The arch varies between 1.6 m wide by 1.5 m deep at the bases to 3 m wide and 0.7 m deep at the top. It is supported by a pair of 8.5 by 6.5 by 5.5 m concrete blocks, which bear most of the weight of the bridge. The deck is supported by piled abutments, which incorporate areas for bearing and expansion joint inspection and maintenance. The arch is kept in shape by a number of internal stiffeners and diaphragms, with the top section filled with concrete. To minimise internal rust, the lower sections of the arch were coated with a vapour corrosion inhibitor, with portholes with removable covers inserted into the arch so that the inside could have additional coats applied in the future.

== Construction ==
The three sections of decking were assembled on the broad central reservation of Princess Road, and were craned into position over a weekend when Princess Road was closed. The decking was temporarily supported by trestles until the arch was ready. The six sections of the arch were welded together on site into two halves before being lifted into position during a second weekend. The cables were connected on the third weekend. The bridge was formally opened on 10 May 1997 by Alex Ferguson in a ceremony including the Lord Mayor of Manchester and Tony Wilson. The ceremony was concluded by them being driven over the bridge in a Rolls-Royce Silver Ghost, and was followed by a street festival.
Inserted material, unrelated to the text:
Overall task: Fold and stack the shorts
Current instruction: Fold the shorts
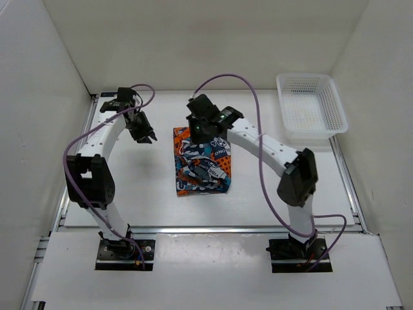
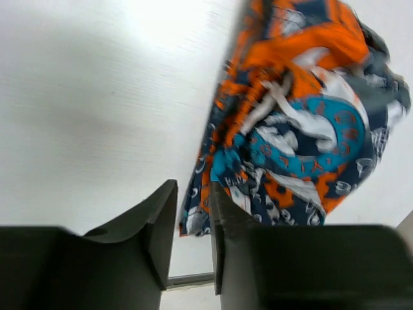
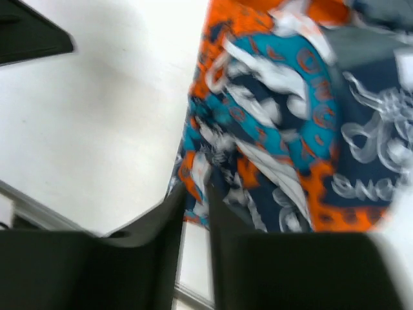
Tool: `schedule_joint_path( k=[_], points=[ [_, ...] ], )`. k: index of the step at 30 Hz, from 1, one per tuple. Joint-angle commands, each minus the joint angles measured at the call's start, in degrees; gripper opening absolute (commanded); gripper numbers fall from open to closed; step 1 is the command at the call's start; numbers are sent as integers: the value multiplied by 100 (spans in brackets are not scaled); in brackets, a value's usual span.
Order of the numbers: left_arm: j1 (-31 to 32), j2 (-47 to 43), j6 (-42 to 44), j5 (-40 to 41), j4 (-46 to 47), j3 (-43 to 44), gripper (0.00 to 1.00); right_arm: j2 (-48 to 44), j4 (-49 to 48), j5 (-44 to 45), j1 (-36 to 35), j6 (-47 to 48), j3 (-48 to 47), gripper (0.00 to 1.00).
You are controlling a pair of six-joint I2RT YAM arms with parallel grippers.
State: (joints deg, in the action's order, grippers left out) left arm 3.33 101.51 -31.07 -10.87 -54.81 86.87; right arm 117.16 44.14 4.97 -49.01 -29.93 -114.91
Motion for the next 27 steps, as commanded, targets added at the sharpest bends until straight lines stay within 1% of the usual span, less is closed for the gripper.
schedule_joint_path(
  k=[1, 2, 3, 4, 5, 7, 8, 9, 11, 13, 14, 16, 18, 21, 24, 25, 27],
  points=[
    [439, -290, 198, -239, -267, 181, 34, -1115, -107, 407, 137, -12, 757, 18],
    [562, -290, 198, -344, -198, 181, 31, -1404, -107, 478, 216, -13, 1291, 9],
    [702, -168, 198, -432, -197, 242, 27, -1529, -107, 478, 217, -100, 1557, 7],
    [982, -97, 119, -433, -136, 243, 24, -1643, -160, 478, 321, -196, 1812, 7],
    [1116, -10, 119, -433, -136, 304, 23, -1731, -212, 400, 401, -249, 2267, 5],
    [1440, 314, 31, -433, 13, 356, 23, -1873, -405, 233, 454, -390, 2639, 5],
    [1520, 447, -39, -555, 14, 357, 23, -1925, -458, 102, 454, -390, 2771, 5],
    [1582, 579, -40, -608, 110, 409, 19, -1925, -607, 31, 454, -451, 2964, 5],
    [1644, 1000, -40, -670, 242, 410, 10, -1707, -844, -92, 454, -530, 3167, 5],
    [1644, 1282, 21, -723, 295, 410, 10, -1470, -1090, -207, 454, -583, 3309, 2],
    [1644, 1535, 83, -662, 295, 462, 10, -1199, -1144, -207, 454, -584, 3378, 2],
    [1644, 1695, 136, -583, 295, 462, 10, -933, -1197, -278, 454, -645, 3545, 0],
    [1591, 1696, 136, -452, 295, 314, 10, -652, -1276, -278, 454, -698, 3660, 0],
    [1591, 1477, 198, -398, 295, 7, 10, -589, -1215, -278, 454, -698, 3660, 0],
    [1591, 1012, 198, -398, 295, -187, 10, -940, -899, 64, 454, -751, 3494, 0],
    [1591, 889, 198, -346, 295, -188, 10, -1193, -811, 170, 402, -751, 3354, 0],
    [1591, 607, 251, -293, 129, 48, 10, -1432, -626, 407, 401, -751, 3213, 0]
  ],
)
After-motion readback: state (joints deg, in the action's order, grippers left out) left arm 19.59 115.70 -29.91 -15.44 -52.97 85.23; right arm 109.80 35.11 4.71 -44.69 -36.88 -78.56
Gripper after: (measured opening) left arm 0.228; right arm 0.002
The bridge has been described by the structural engineers as "a perfect example of how imaginative design combined with leading-edge engineering technology can be used to create a landmark structure which captures the public's imagination." In 1997 the bridge was shortlisted for the British Construction Civil Engineering Award. In 1998, the bridge received a Royal Institute of British Architects Award for Architecture; a British Constructional Steelwork Association Structural Steel Design Award Commendation; a Civic Trust Award Commendation, and Institute of Civil Engineers Merit Award.